Satellite dishes angled toward the brown star's surface, straining into space, grasping greedily at the granular warmth of the galaxy. One last gasp of residual infrared radiation recorded, absorbed, scanned, filtered, and stored. Enthalpy and entropy fade to zero, leaving behind absolute tranquility. Ice caked over the computers so thickly that their beige forms could barely be seen. Not a single particle of dust or errant fleck of matter stirred in the dead cosmos. We waited so long for the heat death of the universe.
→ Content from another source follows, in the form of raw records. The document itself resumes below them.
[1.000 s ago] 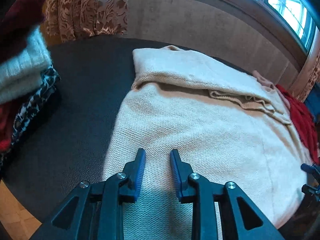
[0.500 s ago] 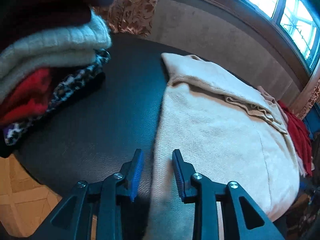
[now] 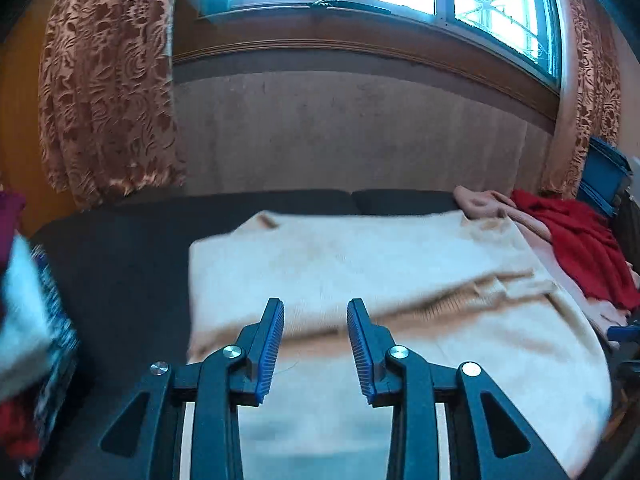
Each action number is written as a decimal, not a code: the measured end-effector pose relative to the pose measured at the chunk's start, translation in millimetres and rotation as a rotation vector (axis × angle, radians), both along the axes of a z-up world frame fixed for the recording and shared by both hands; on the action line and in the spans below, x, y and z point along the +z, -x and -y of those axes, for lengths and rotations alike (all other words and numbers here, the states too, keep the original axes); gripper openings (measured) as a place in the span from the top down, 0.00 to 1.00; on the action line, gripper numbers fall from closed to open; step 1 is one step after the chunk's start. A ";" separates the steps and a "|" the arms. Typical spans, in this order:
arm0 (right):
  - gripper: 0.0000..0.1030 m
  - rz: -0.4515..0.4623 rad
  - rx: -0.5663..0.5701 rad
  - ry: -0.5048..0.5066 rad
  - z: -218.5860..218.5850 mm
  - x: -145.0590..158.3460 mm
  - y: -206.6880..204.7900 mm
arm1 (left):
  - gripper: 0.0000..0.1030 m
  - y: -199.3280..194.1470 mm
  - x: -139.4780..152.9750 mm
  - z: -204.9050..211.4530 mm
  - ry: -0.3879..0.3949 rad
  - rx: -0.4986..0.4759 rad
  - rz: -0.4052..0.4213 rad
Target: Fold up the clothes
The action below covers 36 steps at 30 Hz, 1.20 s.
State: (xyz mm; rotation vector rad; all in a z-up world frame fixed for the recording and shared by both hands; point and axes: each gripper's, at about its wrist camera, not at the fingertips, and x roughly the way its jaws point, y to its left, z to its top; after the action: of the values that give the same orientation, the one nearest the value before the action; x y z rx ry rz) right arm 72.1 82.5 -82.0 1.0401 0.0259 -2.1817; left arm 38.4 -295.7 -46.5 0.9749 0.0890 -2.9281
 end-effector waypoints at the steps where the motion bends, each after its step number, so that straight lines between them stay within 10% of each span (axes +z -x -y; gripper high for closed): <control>1: 0.00 -0.013 0.004 0.020 5.1 6.0 7.3 | 0.68 11.9 -4.5 -0.1 0.006 0.009 0.014; 6: 0.00 -0.071 0.058 0.113 55.6 29.7 56.2 | 0.68 49.5 -40.3 20.8 -0.042 0.084 0.150; 13: 0.00 0.066 0.047 0.034 145.7 -18.4 123.5 | 0.66 44.6 -58.9 74.0 -0.178 0.206 0.185; 24: 0.00 -0.015 0.214 -0.079 230.4 -14.4 185.8 | 0.65 92.5 -60.8 105.1 -0.090 0.321 0.206; 28: 0.00 0.006 0.232 -0.078 225.8 -8.4 190.9 | 0.65 98.4 -59.5 94.4 -0.027 0.317 0.223; 36: 0.00 0.166 0.254 0.111 112.2 24.6 127.8 | 0.64 26.4 -26.3 122.9 -0.148 0.244 0.124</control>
State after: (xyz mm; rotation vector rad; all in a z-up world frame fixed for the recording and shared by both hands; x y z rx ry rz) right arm -55.6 -29.7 -57.4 1.0883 -0.0368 -1.8435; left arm 12.0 -418.6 -72.8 1.0770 0.3938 -2.6637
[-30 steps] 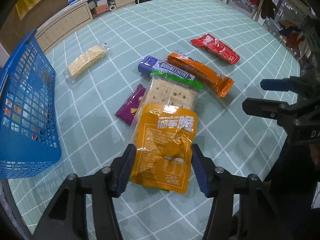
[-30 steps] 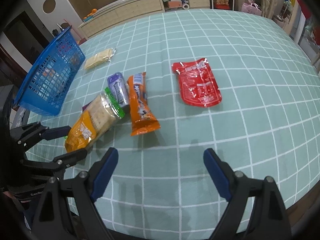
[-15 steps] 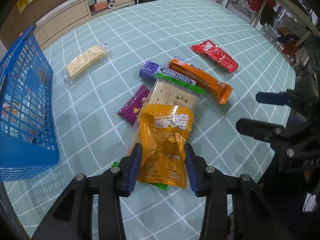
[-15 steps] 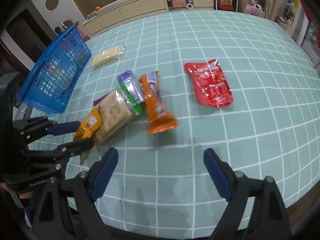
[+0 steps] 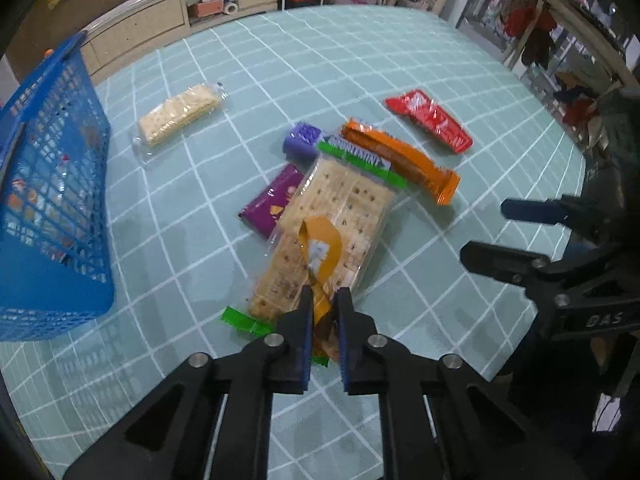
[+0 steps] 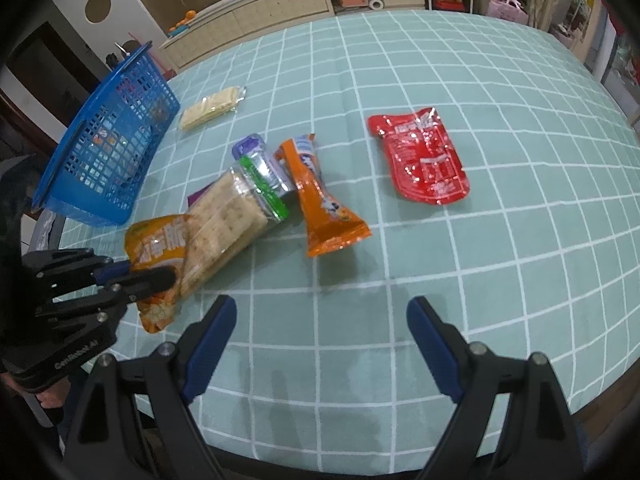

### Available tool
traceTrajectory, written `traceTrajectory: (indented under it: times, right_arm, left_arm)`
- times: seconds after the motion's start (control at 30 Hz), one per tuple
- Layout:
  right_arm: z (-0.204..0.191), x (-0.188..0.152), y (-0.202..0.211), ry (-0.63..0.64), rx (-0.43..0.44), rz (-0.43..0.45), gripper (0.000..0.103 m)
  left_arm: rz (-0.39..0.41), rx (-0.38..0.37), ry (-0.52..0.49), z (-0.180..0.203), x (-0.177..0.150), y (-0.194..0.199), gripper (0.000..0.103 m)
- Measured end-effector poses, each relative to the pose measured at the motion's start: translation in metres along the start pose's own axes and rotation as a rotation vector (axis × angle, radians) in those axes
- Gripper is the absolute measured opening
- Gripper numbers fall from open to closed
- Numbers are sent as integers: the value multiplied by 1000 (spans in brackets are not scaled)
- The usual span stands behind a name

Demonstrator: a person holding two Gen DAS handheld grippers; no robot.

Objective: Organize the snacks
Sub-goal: 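Grasp the clear cracker pack with the right tool while the left tool lifts the orange bag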

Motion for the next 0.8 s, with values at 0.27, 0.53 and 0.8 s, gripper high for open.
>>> traceTrajectory:
  times: [0.27, 0.53, 0.8]
  right_arm:
    - [-23, 9, -3, -29, 56, -21, 90]
    - [-60, 27, -28, -137, 64, -62, 90]
    - [-85, 38, -61, -212, -57, -116, 90]
  left_arm:
    - [91, 29, 33, -18, -5, 37, 9]
    - [150, 99, 67, -45, -26, 59, 9]
    - [173, 138, 132, -75, -40, 60, 9]
Point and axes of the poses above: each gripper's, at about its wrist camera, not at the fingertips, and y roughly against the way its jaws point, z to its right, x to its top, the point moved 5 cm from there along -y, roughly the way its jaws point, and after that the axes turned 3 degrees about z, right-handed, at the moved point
Too bad no one was around to see her go.

-----

The coyote knew to avoid the blaze of yellow lights strung around the barracks. Her ribs expand and contract, a metal frame under taut skin and patchy fur. With paws planted firmly on a cold, rocky outcropping overlooking the valley below, her ears and tail twitch with the straining effort of scouring the campsite with all available senses. The last of the drunken soldiers were either asleep at their guard posts or stumbling into their corrugated aluminum dens. Assault rifles hung at jaunty angles from slumped, bony shoulders. The flat crack from a distance and sharp hissing sound nearby meant that at least one sentry was still alert and taking potshots. Scampering from her perch, the coyote continued to look for food elsewhere. The camp smelled more like piss than a source of a good meal. They were pathetic animals.

-----

The delicate odor of dill pickles wafted out into the corridor, a slender lady working her way through a crowded room. Easily the most delicate aroma in the store-bought turkey sandwich, it slipped past the heavy meat and dairy barriers into the sunlight. A symphony of rich, Eastern smells simmered off of a student's hummus as subtle as from a sorcerer's chickpea cauldron being stirred with a pita. The disturbingly pedestrian reek of EZ Mac was quelled by the sensory riot spewing like shrapnel from a Tupperware full of last night's chicken tikka masala. We all pretended to not notice the offensive incursion of processed palaver generated by the ham and cheese Hot Pocket lurking in the corner, shunned.